Data extracted from a collection:
· · ·

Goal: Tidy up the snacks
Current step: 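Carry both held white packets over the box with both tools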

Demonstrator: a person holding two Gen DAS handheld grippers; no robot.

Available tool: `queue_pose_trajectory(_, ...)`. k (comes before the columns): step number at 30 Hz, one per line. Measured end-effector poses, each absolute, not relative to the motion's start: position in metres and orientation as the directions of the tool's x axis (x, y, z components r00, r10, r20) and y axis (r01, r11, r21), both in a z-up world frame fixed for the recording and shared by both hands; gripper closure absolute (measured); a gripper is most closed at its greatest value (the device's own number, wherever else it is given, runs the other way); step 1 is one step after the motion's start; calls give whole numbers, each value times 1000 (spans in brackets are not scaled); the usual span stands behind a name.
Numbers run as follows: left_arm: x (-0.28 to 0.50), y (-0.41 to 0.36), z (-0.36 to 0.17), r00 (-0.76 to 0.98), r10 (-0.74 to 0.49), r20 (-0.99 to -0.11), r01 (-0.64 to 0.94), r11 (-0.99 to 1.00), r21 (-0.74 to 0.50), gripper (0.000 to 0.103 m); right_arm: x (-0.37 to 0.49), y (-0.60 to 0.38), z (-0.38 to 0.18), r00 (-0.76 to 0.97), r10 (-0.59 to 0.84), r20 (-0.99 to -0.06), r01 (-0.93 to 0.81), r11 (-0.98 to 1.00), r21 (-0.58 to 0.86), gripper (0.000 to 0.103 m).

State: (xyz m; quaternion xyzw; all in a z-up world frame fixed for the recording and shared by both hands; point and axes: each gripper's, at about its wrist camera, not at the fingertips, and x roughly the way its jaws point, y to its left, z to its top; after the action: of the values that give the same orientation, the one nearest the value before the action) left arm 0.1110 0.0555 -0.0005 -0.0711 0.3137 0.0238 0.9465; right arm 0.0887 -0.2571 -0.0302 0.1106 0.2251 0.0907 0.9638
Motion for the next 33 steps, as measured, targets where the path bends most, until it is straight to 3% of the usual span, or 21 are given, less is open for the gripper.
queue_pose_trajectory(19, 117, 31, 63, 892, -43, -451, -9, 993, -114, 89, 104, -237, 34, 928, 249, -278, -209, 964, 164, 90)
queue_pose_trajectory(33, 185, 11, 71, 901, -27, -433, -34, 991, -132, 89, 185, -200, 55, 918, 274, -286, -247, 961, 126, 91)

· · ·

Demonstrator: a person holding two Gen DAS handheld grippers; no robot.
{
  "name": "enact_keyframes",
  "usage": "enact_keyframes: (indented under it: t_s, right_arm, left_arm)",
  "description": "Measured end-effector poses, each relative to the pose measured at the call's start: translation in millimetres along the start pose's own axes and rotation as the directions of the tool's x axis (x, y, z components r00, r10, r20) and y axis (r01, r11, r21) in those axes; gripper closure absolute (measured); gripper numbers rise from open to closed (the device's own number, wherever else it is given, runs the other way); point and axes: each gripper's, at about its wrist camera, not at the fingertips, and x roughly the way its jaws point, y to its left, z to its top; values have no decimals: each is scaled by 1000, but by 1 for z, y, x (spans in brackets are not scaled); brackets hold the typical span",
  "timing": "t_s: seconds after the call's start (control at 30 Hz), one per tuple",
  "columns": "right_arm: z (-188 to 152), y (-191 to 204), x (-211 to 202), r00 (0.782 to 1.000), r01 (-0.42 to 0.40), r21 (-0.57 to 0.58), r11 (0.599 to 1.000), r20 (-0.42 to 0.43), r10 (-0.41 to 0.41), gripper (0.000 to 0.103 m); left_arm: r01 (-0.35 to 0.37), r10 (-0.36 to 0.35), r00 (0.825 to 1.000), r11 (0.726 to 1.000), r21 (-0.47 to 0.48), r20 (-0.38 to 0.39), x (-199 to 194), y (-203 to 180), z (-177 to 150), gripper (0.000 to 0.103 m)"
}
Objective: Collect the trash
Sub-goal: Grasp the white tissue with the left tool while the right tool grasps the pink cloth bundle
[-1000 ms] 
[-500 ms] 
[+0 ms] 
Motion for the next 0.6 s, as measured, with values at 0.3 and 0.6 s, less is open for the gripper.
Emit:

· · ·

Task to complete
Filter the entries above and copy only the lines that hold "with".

Response to this task
Current step: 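Carry both held white packets over the box with both tools
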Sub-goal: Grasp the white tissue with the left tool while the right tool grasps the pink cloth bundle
Motion for the next 0.6 s, as measured, with values at 0.3 and 0.6 s, less is open for the gripper.

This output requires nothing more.